PM Lee cautions against lynch mob mentality

Prime Minister Lee Hsien Loong address university students at a dialogue session at the Nanyang Technological University on Jan 28, 2014. Photo: Ernest Chua

SINGAPORE — Citing the recent episode involving Briton Anton Casey, Prime Minister Lee Hsien Loong yesterday cautioned Singaporeans against having a lynch mob mentality, as he noted how social media has complicated society’s fault lines.

Speaking at the Nanyang Technological University (NTU) ministerial forum, Mr Lee highlighted three fault lines: Between Singaporeans and those new to the country, the rich and the poor, as well as between different races and religions.

Last week, Mr Casey became the target of online vitriol after his derogatory comments about the public transport system and Singaporeans went viral on social media.
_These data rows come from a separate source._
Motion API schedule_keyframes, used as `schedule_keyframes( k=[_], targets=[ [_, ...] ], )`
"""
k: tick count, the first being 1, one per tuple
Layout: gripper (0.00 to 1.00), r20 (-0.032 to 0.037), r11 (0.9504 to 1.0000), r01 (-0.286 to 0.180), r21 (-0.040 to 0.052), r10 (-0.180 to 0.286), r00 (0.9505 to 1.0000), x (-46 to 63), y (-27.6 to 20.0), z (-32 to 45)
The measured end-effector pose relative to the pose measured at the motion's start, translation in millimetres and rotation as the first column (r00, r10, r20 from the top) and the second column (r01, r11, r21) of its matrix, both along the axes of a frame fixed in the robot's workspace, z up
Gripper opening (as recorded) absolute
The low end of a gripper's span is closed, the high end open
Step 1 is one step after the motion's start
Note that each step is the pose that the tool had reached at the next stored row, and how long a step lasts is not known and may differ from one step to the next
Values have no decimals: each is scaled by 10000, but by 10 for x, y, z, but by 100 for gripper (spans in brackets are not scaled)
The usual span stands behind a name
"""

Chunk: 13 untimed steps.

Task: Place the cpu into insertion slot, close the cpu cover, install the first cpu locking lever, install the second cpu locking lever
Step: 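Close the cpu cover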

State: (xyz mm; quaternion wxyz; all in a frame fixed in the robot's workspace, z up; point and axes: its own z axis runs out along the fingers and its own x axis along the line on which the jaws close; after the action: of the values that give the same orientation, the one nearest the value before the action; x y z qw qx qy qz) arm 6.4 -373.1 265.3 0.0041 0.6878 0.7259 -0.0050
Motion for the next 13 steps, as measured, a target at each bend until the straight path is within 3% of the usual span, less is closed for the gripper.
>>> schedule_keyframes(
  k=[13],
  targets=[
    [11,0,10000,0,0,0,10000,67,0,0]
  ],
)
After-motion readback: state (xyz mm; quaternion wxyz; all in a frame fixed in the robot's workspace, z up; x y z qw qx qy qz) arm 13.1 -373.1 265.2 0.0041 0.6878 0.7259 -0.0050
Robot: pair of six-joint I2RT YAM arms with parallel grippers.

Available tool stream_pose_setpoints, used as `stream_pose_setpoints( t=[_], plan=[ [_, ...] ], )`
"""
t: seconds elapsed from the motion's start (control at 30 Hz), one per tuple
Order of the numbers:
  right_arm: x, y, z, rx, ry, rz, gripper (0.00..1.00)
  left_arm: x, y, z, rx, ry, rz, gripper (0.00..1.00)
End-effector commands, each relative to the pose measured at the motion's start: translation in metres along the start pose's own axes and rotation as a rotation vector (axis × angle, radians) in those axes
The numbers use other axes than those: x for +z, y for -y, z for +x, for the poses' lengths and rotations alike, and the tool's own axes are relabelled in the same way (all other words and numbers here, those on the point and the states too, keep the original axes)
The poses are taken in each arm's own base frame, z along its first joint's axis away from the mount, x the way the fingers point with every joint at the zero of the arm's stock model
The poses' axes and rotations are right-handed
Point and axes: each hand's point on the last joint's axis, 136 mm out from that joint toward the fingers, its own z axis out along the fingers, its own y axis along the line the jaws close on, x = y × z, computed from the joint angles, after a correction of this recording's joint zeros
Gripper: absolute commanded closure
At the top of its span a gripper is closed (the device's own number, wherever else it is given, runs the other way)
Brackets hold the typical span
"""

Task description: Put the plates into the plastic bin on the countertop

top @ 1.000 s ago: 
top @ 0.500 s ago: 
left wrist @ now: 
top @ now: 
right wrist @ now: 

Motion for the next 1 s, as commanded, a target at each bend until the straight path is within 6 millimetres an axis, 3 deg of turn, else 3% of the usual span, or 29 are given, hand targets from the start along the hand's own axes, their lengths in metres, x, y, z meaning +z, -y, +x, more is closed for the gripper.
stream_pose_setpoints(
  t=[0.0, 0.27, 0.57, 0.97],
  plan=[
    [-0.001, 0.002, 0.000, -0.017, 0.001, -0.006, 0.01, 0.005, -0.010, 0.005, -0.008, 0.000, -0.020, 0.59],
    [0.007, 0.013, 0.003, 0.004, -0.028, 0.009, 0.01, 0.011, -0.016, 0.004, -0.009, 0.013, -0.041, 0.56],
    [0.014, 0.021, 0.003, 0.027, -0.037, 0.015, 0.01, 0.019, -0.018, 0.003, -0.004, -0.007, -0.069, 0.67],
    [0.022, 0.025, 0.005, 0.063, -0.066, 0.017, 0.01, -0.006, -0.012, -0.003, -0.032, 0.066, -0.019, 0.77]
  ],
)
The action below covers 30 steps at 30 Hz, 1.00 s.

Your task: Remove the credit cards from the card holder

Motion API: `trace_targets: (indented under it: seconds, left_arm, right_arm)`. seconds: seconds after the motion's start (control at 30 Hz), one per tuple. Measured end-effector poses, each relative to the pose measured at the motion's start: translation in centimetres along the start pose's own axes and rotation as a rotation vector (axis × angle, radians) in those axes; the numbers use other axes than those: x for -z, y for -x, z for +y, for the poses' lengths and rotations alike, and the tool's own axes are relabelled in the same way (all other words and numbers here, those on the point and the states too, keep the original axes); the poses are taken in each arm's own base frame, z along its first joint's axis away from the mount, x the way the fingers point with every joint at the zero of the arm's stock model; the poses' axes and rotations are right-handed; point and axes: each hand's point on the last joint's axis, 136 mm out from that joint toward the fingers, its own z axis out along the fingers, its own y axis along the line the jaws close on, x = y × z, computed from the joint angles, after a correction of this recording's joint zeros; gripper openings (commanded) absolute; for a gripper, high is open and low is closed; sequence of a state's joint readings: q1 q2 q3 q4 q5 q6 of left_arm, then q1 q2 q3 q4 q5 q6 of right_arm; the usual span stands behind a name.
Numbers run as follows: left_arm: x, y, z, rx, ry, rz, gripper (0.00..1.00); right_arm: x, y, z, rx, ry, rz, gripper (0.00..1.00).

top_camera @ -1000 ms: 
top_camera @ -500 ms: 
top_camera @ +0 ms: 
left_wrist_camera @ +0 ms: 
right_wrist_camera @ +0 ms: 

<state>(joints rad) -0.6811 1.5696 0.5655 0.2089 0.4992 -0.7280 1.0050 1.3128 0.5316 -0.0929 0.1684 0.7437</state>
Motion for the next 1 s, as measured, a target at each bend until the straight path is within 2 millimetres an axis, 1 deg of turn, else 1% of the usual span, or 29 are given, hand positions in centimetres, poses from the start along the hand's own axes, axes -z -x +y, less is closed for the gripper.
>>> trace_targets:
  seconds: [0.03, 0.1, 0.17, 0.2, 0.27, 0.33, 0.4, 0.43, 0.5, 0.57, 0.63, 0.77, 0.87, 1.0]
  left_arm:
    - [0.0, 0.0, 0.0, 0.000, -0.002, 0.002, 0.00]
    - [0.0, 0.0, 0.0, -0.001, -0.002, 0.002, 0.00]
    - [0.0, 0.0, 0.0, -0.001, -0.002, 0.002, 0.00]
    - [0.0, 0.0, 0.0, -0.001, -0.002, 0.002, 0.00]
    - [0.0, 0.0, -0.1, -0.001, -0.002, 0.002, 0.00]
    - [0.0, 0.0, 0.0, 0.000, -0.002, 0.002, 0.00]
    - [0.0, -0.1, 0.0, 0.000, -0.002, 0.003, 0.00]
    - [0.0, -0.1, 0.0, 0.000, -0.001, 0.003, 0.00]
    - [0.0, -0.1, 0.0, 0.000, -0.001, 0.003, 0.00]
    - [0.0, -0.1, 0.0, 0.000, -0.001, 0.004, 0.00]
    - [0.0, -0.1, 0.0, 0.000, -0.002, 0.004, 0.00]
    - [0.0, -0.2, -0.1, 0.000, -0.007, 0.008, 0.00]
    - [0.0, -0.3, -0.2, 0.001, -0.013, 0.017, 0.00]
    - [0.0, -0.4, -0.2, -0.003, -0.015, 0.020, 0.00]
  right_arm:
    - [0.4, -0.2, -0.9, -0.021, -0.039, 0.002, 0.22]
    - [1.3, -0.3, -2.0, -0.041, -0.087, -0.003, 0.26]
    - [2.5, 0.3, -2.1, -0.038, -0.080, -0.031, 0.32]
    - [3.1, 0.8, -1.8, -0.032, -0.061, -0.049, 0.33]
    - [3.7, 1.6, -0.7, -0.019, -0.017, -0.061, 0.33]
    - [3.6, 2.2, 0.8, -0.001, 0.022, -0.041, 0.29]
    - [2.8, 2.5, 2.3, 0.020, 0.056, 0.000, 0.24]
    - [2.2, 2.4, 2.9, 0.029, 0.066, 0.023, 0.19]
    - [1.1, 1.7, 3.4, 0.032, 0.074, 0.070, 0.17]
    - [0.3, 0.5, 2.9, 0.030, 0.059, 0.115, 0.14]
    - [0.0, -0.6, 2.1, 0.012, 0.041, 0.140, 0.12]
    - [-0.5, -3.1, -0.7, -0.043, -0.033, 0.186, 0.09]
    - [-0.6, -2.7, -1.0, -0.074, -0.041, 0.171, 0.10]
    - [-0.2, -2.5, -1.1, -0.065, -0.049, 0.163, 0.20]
Mr Lee also mentioned the incidents where former National Trades Union Congress employee Amy Cheong and a fictitious Facebook character “Heather Chua” were condemned by Singaporeans online for posting racist comments.

“Yes, somebody has done something wrong, repudiate it, condemn it, but do not lower ourselves to that same level to behave in a way which really makes us all so ashamed of ourselves to become abusive, hateful mobs, especially online and anonymously,” said Mr Lee.

“We risk having an over-reaction, we risk having unrestrained, anonymous viciousness on the Internet,” he added, reiterating that rules are necessary in cyberspace, which the Government manages with a “light touch”.

“You scold, you swear, you curse — all the wrong instincts get fed and in a group, there are certain group dynamics and it is like a pack of hounds hunting, which is bad,” Mr Lee said. “We have to be better than that, to deal with situations civilly, patiently, tolerantly. Hold a stand, but remain a civilised human being.”

He noted that while Singapore has become more cohesive, it is important to watch out for the fault lines. One incident involving foreigners such as Mr Casey can cause people to flare up, he pointed out. “My philosophy is, yes this is bad ... (but) we have to maintain a certain equanimity and manage them without damaging our overall relationships,” he said.

New immigrants must try to integrate and Singaporeans will support their efforts, he added.

On the other fault lines, Mr Lee said race and religious matters will always be sensitive, regardless of whether the issue is about dressing or the use of certain languages at countdown events. Mr Lee was referring to the recent public discussions on the wearing of the tudung by Muslim women at work and the use of Mandarin in a MediaCorp New Year countdown show — which was televised on both Channel 5 and Channel 8 — that triggered criticism by some viewers.

But Singaporeans must adopt a broader perspective on race relations, instead of looking at each issue in isolation, he said.

On the gap between the rich and the poor, Mr Lee said more effort is needed to maintain a sense of shared purpose and mutual responsibility among Singaporeans through, for example, encouraging those who are successful to help the less fortunate and keeping the society open and informal so that all Singaporeans can interact comfortably with one another independent of their backgrounds.